Des organismes de formation inquiets sur le montant des prises en charge des formations
Les aides attribuées aux employeurs restent différenciées en fonction de leurs tailles et du niveau d'étude des apprentis. Seules les sociétés de moins de 250 salariés restent désormais éligibles au montant maximal.

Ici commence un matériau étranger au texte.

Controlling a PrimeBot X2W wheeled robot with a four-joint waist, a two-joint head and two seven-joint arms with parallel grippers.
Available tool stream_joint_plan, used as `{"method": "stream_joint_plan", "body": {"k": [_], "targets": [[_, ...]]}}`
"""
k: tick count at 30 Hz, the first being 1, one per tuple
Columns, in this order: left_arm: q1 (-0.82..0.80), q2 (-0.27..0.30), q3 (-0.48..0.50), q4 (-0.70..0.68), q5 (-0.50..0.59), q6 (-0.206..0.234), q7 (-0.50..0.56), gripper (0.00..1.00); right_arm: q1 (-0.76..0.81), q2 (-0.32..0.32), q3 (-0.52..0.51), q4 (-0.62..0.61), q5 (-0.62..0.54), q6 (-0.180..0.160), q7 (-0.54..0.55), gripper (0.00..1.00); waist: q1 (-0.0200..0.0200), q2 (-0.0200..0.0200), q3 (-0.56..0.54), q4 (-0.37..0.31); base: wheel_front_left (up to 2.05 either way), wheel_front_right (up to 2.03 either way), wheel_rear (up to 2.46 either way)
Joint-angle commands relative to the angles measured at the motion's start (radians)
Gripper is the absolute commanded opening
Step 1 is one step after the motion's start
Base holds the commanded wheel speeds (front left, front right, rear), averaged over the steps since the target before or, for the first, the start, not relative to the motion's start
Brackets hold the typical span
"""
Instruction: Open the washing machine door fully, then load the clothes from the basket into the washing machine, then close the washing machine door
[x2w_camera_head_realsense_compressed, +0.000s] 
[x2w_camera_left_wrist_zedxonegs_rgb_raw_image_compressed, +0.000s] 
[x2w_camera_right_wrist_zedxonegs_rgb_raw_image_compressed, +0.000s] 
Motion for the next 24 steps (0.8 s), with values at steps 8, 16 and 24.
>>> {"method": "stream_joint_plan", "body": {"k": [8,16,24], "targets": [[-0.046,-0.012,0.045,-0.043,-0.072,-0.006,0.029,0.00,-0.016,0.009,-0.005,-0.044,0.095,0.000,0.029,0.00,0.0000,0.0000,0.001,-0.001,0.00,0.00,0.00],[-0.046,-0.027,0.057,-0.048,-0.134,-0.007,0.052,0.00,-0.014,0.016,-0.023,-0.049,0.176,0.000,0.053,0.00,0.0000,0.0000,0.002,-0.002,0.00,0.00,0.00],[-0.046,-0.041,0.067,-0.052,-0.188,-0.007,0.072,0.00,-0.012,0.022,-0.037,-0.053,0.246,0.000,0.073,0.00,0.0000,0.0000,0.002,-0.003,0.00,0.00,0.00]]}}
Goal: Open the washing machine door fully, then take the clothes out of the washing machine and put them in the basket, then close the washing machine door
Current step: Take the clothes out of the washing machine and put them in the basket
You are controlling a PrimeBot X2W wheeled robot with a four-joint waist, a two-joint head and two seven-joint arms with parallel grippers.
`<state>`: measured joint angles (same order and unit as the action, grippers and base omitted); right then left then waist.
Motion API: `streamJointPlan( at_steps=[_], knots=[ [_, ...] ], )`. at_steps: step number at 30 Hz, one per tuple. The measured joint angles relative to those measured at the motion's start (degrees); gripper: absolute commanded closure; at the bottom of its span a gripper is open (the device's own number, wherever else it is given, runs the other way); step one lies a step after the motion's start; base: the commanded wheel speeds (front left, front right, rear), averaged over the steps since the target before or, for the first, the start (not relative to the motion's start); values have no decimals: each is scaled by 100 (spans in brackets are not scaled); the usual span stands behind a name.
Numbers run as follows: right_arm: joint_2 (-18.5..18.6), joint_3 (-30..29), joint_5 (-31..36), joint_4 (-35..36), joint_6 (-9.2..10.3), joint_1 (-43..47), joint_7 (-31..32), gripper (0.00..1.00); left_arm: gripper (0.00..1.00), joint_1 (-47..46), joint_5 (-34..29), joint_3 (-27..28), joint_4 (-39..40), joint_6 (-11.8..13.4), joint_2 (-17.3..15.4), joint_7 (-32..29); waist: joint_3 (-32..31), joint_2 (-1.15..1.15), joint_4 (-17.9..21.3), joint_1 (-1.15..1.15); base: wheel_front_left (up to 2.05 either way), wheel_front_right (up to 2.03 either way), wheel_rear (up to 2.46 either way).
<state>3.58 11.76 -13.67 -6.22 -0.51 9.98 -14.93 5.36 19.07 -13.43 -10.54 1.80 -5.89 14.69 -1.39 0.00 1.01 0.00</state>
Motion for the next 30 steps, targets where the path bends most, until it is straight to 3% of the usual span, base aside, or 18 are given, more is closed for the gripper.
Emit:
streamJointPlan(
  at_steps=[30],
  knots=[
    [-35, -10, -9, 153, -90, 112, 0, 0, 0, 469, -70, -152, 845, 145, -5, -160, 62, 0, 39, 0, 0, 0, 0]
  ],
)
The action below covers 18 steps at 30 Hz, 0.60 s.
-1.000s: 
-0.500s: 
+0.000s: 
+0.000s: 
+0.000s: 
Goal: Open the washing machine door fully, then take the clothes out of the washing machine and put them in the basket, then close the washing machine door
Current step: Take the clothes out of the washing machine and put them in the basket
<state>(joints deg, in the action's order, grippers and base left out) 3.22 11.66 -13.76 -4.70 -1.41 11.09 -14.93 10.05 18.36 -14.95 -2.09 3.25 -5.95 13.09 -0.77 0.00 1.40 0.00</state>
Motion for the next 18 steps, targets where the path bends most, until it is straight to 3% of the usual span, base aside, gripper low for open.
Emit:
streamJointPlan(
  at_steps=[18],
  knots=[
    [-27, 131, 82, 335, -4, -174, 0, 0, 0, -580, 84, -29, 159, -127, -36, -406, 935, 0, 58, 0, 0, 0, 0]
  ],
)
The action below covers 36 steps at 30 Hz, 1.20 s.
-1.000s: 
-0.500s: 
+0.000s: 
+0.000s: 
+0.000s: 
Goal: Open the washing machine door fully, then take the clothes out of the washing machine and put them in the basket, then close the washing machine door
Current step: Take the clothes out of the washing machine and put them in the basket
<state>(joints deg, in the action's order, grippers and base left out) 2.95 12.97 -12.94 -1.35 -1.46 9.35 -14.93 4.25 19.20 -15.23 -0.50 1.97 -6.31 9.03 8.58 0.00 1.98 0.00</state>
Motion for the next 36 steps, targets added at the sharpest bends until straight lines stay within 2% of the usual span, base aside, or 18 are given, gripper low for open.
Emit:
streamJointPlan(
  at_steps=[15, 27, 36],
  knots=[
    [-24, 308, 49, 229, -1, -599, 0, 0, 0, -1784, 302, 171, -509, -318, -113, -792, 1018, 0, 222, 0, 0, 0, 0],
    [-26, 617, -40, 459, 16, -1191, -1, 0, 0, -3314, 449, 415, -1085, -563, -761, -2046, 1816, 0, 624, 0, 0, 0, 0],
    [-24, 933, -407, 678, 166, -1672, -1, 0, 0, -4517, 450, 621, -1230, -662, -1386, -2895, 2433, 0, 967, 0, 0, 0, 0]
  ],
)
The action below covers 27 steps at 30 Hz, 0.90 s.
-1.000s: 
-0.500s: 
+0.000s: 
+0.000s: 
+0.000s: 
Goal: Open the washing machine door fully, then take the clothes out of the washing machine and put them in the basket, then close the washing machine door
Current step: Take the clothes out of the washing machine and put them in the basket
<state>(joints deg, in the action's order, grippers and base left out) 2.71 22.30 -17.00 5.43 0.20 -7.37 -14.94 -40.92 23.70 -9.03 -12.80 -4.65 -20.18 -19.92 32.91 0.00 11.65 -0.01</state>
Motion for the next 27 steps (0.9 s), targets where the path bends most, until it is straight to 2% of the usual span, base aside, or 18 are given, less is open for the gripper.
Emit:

Le reflux des contrats d'alternance est particulièrement sensible dans les formations post-bacs : moins 6,3% entre 2024 et 2025. À Orléans, les étudiants inscrits à l'AFTEC confient être soutenus par leur organisme de formation pour trouver l'employeur qui va les accueillir. Mais les opportunités sont plus rares: " même si nous sommes accompagnés, il faut aller auprès des entreprises, il faut savoir se vendre, ce n’est pas évident" indique Antoine élève en BTS assurance. Le contexte économique rend les démarches plus difficiles. Entre juin et septembre 2025 les deux tiers des 60 000 suppressions d'emploi du secteur privé concernent l'alternance.
Philippe Meyjonnade le directeur de l'AFTEC confirme un repli du nombre d'inscrits dans son établissement. Un autre paramètre l'inquiète celui du niveau de prise en charge des formations : le coût-contrat. Depuis la réforme de 2018 le financement du fonctionnement des organismes de formation est passé de la région à l'Etat. Le montant du financement de l'apprentissage a explosé en France :14 milliards en 2023 soit 14900 euros par apprenti/alternant chaque année.
Les niveaux de prise en charge doivent être révisés cet été. De nombreux organismes de formation craignent une baisse de ces coûts contrat pour maîtriser les dépenses de l'Etat.
On a un manque de visibilité, après une période de forte croissance des effectifs on a plutôt une décroissance En fonction des formations que l'on propose, certaines vont être plus ou moins impactées par la révision des couts-contrats. Cela pourrait impacter notre trésorerie
Philippe Meyjonnade , vice-président des directeurs de CFA du Centre-val de Loire
Les CFA BTP particulièrement fragilisés
Le coût-contrat est versé aux organismes de formation pour chaque apprenti inscrit selon un barème établi par niveau et par spécialité. Un mode de financement qui expose les petits établissements des départements les moins peuplés. Ceux-ci éprouvent des difficultés en raison de leurs effectifs réduits à financer leurs formations.
Le Centre val de Loire compte 5 CFA BTP, un par département, 3000 apprentis suivent dans ces centres des formations de carreleurs, plâtriers, maçons, électriciens. Aujourd'hui dans cette région comme dans d'autres la couverture territoriale est menacée car l'équilibre budgétaire n'est plus atteint dans les petits établissements.
Les CFA de 300 apprentis sont aujourd'hui fortement menacés de fermeture. Les fermetures commenceront par des sections ou des formations qui n'ont pas le niveau de rentabilité attendu
Franck Pretre, secrétaire régional des CFA-BTP de Centre-Val de Loire
Une analyse que Christine Massias du syndicat CGT, enseignante à la chambre des arts et métiers d'Orléans rejoint: "les formations liées à l’horlogerie, à la joaillerie, aux métiers d'art en général n'atteignent pas les effectifs requis". Des filières d'apprentissage exposées aussi par le coût élevé de leurs plateaux techniques. Les subventions d'investissement qui restent encore à la charge des régions sont également en net repli.